マラバー ナット (Malabar Nut)

投稿者 :リンクプロ on

学名
Justicia adhatoda(シノニム: Adhatoda vasica, Adhatoda zeylenica

科名
キツネノマゴ科 (Acanthaceae)


概要

マラバーナットは東南アジア(特にインド)に自生する低木です。その葉はアーユルヴェーダやユナニ医学で使用されてきました。


用途

  • 経口使用:
    上気道感染症、風邪、咳、痰、喘息、気管支炎、結核の治療に使用されます。また、去痰薬、分泌促進剤、気管支拡張剤、軽度の鎮痙剤としても利用されています。
  • 外用使用:
    歯のケアに使用され、歯垢の形成を抑制するとされています。

安全性

  • 信頼できる情報が不足: マラバーナットの安全性に関する十分なデータはありません。
  • 妊娠中:
    • 安全でない: 経口使用は禁忌とされています。
  • 授乳中: 信頼できる情報が不十分なため、使用を避けるべきです。

副作用

  • 一般: 副作用の報告はありませんが、十分な安全性評価が行われていません。

効果

十分な信頼性のある証拠がない:

  • 歯垢: マラバーナットを含むアーユルヴェーダ歯磨き粉を使用すると、歯垢を減らす可能性があるとされていますが、研究の質が低く、追加研究が必要です。
  • 上気道感染症: マラバーナットを含む製品を服用しても、咳の頻度や重症度を改善しないとの研究結果があります。
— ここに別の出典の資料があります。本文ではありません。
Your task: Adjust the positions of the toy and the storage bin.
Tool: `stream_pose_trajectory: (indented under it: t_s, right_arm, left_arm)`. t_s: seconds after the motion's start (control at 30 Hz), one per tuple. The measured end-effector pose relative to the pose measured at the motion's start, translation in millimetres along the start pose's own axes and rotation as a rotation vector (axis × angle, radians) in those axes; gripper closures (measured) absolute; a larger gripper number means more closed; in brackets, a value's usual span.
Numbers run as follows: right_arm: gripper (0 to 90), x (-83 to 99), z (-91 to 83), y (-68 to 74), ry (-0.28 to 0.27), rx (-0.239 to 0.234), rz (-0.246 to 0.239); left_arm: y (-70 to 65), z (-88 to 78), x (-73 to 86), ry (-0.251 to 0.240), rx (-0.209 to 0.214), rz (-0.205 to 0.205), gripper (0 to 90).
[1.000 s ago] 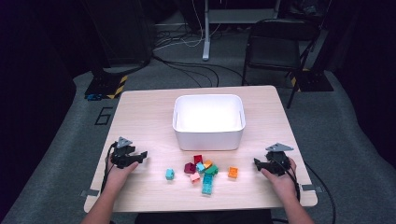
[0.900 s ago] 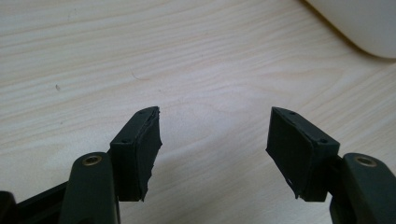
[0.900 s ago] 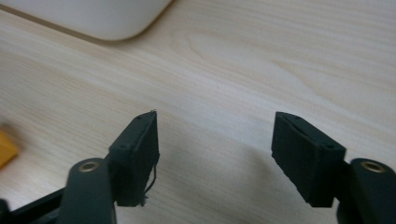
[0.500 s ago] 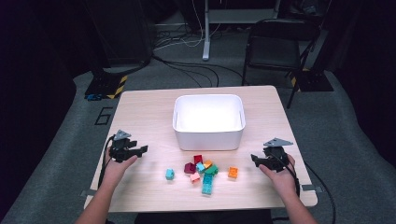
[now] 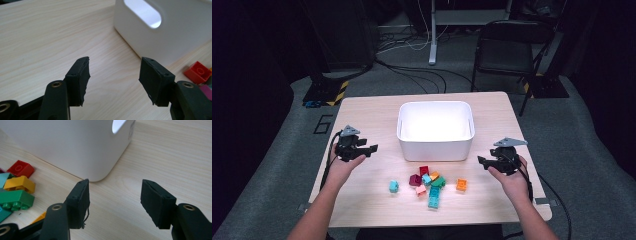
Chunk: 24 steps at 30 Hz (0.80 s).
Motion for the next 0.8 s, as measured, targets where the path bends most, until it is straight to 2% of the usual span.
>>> stream_pose_trajectory:
  t_s: [0.13, 0.3, 0.37, 0.5, 0.6, 0.8]
  right_arm:
    - [39.9, -7.4, -0.7, 0.7, -0.007, -0.010, -0.012]
    - [39.8, -14.8, -0.7, 1.7, -0.005, -0.016, -0.027]
    - [39.8, -19.4, -0.4, 2.9, -0.006, -0.019, -0.041]
    - [39.8, -24.8, 1.2, 3.8, -0.005, -0.030, -0.053]
    - [39.8, -28.3, 2.2, 4.9, -0.005, -0.037, -0.061]
    - [39.4, -33.1, 2.6, 6.1, -0.012, -0.049, -0.063]
  left_arm:
    - [-6.2, 1.8, -10.2, -0.007, 0.012, 0.012, 40.8]
    - [-12.7, 3.0, -22.2, -0.018, 0.027, 0.003, 40.8]
    - [-17.1, 2.0, -31.8, -0.019, 0.039, 0.018, 41.1]
    - [-19.7, 0.4, -39.3, -0.025, 0.043, 0.023, 43.8]
    - [-22.1, -2.3, -49.4, -0.034, 0.059, 0.028, 43.8]
    - [-26.8, -2.9, -58.8, -0.049, 0.075, 0.034, 42.6]
Point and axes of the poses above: each handheld gripper's, and its own axes: z roughly forward along the jaws, x roughly out of its underside, y roughly to its left, the point moved 1 cm from there along z, roughly forward along the jaws, and after that the axes turned 7 degrees about -x, right-handed, at the moved point
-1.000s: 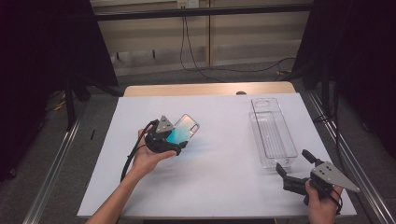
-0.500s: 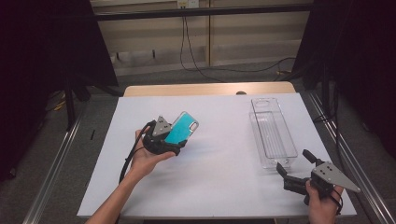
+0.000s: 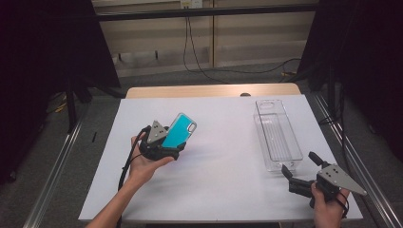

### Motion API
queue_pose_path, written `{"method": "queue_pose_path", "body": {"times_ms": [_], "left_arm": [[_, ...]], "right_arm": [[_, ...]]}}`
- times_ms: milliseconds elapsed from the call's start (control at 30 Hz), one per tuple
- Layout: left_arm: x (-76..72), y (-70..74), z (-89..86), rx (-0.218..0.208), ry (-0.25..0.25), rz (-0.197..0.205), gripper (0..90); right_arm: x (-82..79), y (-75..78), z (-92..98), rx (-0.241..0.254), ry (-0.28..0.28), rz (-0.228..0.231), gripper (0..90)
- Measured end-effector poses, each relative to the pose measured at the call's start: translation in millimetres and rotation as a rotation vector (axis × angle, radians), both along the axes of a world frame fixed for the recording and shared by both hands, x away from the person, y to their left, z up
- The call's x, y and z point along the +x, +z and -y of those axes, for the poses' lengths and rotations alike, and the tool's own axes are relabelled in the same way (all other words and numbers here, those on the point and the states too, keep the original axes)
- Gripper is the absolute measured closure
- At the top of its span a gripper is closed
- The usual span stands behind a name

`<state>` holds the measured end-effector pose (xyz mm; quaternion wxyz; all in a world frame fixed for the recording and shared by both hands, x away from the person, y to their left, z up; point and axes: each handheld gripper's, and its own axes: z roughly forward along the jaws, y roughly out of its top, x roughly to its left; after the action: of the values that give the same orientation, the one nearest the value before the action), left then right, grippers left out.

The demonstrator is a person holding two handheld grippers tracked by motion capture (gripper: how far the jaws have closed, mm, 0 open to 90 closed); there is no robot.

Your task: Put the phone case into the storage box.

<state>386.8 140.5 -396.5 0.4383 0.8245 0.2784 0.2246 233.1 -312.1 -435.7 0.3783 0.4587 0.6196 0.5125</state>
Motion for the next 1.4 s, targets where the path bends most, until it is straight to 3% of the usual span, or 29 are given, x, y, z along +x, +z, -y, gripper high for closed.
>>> {"method": "queue_pose_path", "body": {"times_ms": [267,700,1133,1400], "left_arm": [[-8.1,-5.5,3.0,0.001,0.005,0.020,17.3],[-16.7,-8.7,11.3,0.012,-0.023,0.013,17.3],[-23.6,-8.2,18.3,0.010,-0.037,0.014,17.2],[-28.2,-8.3,22.7,0.004,-0.048,0.010,17.2]], "right_arm": [[-1.8,6.7,-2.6,0.006,0.017,0.042,0.0],[3.5,7.1,-12.7,0.023,0.050,-0.018,0.0],[0.7,17.1,-21.1,0.021,0.047,0.026,0.5],[3.0,16.3,-31.5,0.012,0.086,-0.004,0.5]]}}
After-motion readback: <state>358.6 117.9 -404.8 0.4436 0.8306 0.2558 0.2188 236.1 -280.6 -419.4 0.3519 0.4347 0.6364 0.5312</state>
他の研究でも同様の結果が得られています。

投与量と管理

  • 成人(経口使用): 典型的な投与量に関する情報はありません。

薬理作用

  • 主な成分: 葉が有効部位とされ、含有成分にはピロロキノリンアルカロイド(バシシン、バシシノン、バシコールなど)やその他のアルカロイド(アダトディニン、バシシノール、バシシノロン)が含まれます。

抗菌作用:

葉に含まれるバシシンは一部の細菌に対して抗菌作用を持ち、結核菌 (Mycobacterium tuberculosis) に対する効果も確認されています。

抗酸化作用:

マラバーナット葉抽出物は、フリーラジカルを除去する抗酸化作用を示します。

脂質改善効果:

高脂血症モデルのラット研究で、葉抽出物がトリグリセリドとLDLコレステロールを減少させ、HDLコレステロールを増加させることが示されました。

呼吸器作用:

去痰作用や気管支拡張作用が確認されており、咳や痰の症状を緩和するとされています。また、葉から抽出された多糖類は鎮咳作用を持つとされています。

子宮作用:

バシシンは子宮刺激作用を持つと考えられており、妊娠中の使用は禁忌です。


相互作用

  • 薬物、サプリメント、疾患、検査: 知られている相互作用はありません。

過剰摂取と治療

  • 過剰摂取: トキシコロジーに関する信頼できる情報は不足しています。

マラバーナットは伝統医学で多用途に使用されてきましたが、その効果と安全性についての科学的エビデンスは限定的です。特に妊娠中や授乳中の使用には注意が必要です。